▸ **REQUIRED WORK**: Each line in the data holding "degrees" should be listed.

======== SOURCE MATERIAL

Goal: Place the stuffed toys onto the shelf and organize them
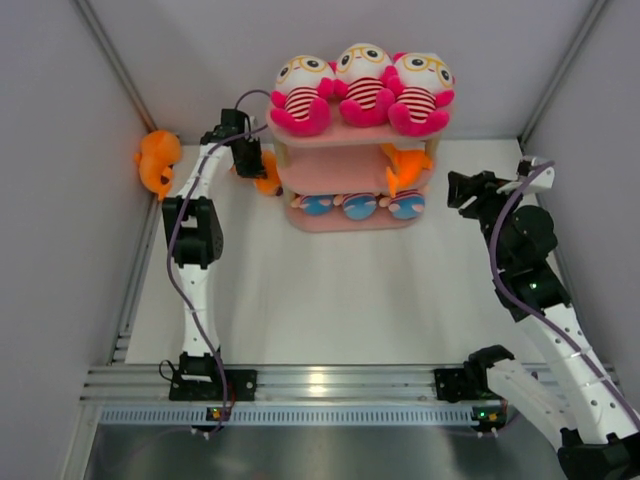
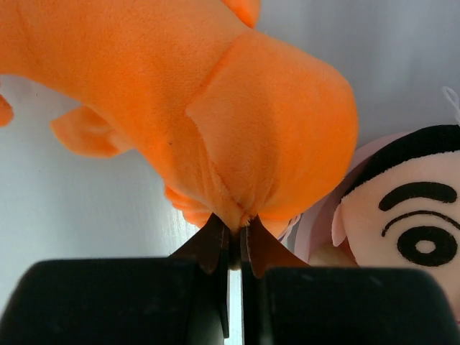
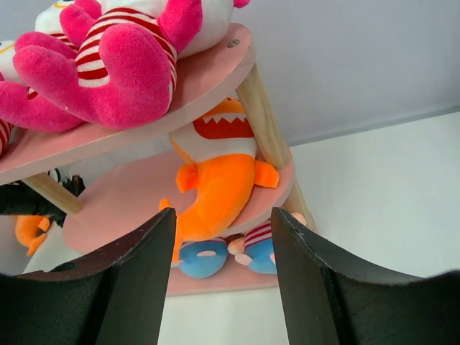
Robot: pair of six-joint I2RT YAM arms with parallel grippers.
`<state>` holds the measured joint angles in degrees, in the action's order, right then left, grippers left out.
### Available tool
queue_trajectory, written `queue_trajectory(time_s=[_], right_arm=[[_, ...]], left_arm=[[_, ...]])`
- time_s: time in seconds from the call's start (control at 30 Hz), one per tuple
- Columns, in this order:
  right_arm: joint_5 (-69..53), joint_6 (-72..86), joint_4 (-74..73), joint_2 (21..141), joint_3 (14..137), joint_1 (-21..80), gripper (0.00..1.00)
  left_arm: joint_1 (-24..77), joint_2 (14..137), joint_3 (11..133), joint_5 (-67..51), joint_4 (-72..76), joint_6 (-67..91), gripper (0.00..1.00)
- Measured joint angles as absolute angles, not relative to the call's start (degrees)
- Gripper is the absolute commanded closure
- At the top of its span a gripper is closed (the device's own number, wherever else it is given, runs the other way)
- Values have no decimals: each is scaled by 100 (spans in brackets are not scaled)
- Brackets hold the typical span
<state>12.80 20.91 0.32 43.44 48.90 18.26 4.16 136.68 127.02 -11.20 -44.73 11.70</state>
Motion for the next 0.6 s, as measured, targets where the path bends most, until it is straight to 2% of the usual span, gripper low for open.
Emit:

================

▸ **COMPLETED TASK**:
`<state>` holds the measured joint angles in degrees, in the action's order, right then left, grippers left out.
- Measured joint angles as absolute angles, not relative to the call's start (degrees)

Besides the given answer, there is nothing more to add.